| Dates | Objective | Status |
|---|---|---|
| 3/26 - 4/2 | Create path-planning problem with maps. Plan out how we will implement which algorithms; do deeper research on them, our options, opportunities for parallelism, approach that can be taken, etc. | Done |
| 4/2 - 4/9 | Complete a prototype of Dijkstra’s Algorithm that can be easily modified to try different approaches of exploiting parallelism / different policies that might yield differing results. | Done |
| 4/9 - 4/16 | Begin working on getting the best speedup possible for Dijkstra’s, and continue working on edge contraction. | In progress |
| 4/16 - 4/19 | Finalize edge contraction and begin star contraction, in terms of maximum parallelization speedup. | |
| 4/20 - 4/23 | Finalize star contraction, begin contraction hierarchies to assist in speedup for Dijkstra’s algorithm. If time allows, begin implementing PRMs. | |
| 4/24 - 4/27 | Finalize these algorithms (most importantly, contraction hierarchies), and combine with Dijkstra’s. Record results. | |
| 4/28 - 4/29 | Final report and poster-board preparation |
So far, we’ve completed a decent amount of work and, for the most part, we remain on track with our schedule. We finished implementing a sequential version of Dijkstra’s algorithm, and we also found an interesting path-planning problem for it to solve by downloading elevation data of the Washington, DC area from the USGS. Because the data is extremely high-resolution, we wrote a Python script to downscale it to a resolution of our choosing (essentially controlling the difficulty of the problem), and we also created a visualizer tool that shows the map and an overlay of the path that was found. Currently, we’re working on parallelizing Dijkstra’s through a delta stepping approach.

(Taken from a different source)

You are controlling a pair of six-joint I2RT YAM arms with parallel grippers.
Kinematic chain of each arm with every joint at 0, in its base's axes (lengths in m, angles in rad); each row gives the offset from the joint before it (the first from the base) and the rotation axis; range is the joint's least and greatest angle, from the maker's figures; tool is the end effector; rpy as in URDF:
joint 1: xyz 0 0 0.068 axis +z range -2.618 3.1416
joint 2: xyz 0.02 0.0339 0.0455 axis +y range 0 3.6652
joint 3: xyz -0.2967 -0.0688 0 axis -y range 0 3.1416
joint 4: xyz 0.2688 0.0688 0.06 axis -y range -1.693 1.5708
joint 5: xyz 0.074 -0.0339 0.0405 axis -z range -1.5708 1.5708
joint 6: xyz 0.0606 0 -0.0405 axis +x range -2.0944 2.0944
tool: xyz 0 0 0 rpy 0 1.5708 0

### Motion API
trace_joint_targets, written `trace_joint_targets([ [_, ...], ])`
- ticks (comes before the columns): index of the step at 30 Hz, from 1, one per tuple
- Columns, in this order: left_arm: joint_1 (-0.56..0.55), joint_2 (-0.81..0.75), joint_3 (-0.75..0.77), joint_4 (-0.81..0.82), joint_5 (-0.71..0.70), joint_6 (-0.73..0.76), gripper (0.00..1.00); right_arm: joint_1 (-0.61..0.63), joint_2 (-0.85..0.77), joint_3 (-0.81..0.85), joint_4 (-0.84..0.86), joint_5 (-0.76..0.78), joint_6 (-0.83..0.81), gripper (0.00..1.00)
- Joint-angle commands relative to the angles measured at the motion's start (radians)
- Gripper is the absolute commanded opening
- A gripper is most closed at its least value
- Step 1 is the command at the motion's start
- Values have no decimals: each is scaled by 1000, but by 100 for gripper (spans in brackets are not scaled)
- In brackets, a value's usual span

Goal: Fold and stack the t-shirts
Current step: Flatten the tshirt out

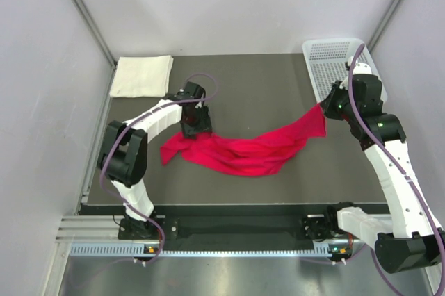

We have also begun implementing star-contraction, and implemented edge-contraction (two graph contraction techniques learned in 15-210), and parallelizing them using OpenMP. While we believe that we may be able to use these algorithms to assist in running Dijkstra’s algorithm faster, research on the topic of graph contraction in path-planning indicates that implementing a different contraction technique - contraction hierarchies - should yield the best results.
Our overall plan is to first process the graph and simplify it using parallelized contractions, then run it through a parallelized Dijkstra’s algorithm to output plans in significantly less time.
Based on the feedback that we received on our project proposal, we decided to modify the scope of the project. We’re focusing mostly on parallelizing Dijkstra’s algorithm, and parallelizing techniques (such as graph contraction) that are used to assist with Dijkstra’s algorithm, rather than focusing on other path-planning algorithms that better lend themselves to parallelization that we originally mentioned in our proposal (PRMs, RRTs, etc.). Our goal remains to see what kind of speedup we can achieve from parallelizing Dijkstra’s algorithm, considering also speedups to subroutines that can be used to assist in Dijkstra’s algorithm, and what tradeoffs emerge in terms of performance vs. quality of path found. With extra time, we may explore PRMs, but we’ll be removing RRTs from our project and will only explore PRMs if we feel that we’ve explored parallelization of Dijkstra’s algorithm using several techniques to a deep level.
During our poster session, we’ll do a live demo that shows our planning algorithm using the sequential implementation and our best parallelized implementation.
We don’t have preliminary results to show because we’ve mostly completed the sequential versions and the tooling required for our problem. We’re currently working through parallelization, including parallelizing the edge contractions and parallelizing Dijkstra’s algorithm through delta stepping.